While the Home versions of Windows include an RDP client, they do not include an RDP server. To remotely connect to a computer running a Home version of Windows, you will need to install server software separately.

MacOS supports remote desktop connections through Screen Sharing, which enables remote control of a computer's desktop and GUI. Screen Sharing uses an open technology called Virtual Network Computing (VNC) to control the remote computer. You can use the built-in Screen Sharing app or any other VNC-compatible client to remotely control a Mac. You can also use Apple's higher-end Apple Remote Desktop app for additional remote management features like remote software installation, system shutdown, and automation tasks.

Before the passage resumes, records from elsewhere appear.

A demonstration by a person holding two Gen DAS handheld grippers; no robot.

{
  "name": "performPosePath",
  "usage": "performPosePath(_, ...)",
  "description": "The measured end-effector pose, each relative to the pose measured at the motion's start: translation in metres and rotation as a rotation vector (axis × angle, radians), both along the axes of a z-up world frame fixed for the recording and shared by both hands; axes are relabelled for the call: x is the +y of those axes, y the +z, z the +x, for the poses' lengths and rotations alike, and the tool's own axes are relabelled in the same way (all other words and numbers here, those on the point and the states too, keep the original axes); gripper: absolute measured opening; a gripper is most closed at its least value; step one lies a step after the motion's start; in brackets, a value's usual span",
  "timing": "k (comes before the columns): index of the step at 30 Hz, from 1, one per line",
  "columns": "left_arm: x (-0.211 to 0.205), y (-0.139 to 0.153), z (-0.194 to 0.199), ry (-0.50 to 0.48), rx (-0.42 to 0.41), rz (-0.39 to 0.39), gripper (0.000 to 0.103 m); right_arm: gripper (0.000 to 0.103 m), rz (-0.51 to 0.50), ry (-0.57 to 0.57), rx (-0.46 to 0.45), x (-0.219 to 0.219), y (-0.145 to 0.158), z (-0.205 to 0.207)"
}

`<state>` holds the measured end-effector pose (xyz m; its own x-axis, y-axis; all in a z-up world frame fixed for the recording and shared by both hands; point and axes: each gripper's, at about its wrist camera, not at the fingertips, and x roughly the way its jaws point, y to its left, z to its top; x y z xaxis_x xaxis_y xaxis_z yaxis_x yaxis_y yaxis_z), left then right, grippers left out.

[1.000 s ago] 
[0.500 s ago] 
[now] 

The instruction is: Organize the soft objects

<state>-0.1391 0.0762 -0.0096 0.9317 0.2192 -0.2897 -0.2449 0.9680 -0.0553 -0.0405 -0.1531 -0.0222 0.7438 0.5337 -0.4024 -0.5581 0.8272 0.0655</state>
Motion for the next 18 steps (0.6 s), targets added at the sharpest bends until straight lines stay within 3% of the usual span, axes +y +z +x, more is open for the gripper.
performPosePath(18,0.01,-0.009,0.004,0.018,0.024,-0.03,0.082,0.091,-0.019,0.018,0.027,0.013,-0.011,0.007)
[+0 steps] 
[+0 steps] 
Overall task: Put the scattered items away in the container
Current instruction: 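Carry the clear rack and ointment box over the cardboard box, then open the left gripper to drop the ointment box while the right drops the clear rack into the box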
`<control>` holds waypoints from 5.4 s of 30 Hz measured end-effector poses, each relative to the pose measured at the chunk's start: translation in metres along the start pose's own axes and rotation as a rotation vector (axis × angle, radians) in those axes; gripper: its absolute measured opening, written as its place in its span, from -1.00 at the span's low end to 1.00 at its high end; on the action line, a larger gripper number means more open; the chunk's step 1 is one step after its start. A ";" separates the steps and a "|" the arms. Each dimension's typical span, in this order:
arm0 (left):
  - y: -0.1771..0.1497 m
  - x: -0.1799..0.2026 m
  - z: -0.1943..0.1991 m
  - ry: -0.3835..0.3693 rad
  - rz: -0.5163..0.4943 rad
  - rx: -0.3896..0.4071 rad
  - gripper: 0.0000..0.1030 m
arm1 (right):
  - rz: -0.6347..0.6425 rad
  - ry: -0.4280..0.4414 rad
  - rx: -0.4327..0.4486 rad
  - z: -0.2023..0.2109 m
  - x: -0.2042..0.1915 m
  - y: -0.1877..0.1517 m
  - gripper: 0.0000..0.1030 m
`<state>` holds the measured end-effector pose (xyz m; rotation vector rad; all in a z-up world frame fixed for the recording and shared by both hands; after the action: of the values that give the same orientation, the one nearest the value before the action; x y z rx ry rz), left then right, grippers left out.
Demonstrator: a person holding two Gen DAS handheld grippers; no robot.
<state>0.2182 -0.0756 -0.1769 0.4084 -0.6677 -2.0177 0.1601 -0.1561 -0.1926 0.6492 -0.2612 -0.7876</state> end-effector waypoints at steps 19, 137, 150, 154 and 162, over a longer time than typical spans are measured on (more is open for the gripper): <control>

Unix and Linux support remote desktop connections using both VNC and RDP if the proper server software is present. While most remote administration tasks in Unix and Linux are possible through a text-based terminal connection, a graphical remote connection can make things easier if you don't know the necessary terminal commands. Since it is common to operate a Unix and Linux server without a monitor, using a remote desktop is often the only way to get to a desktop environment.

NOTE: While RDP uses encryption to protect traffic between the remote computer and the client, VNC does not. However, many VNC clients support tunneling through SSH to provide a secure and encrypted remote desktop connection.

Updated June 28, 2023 by Brian P.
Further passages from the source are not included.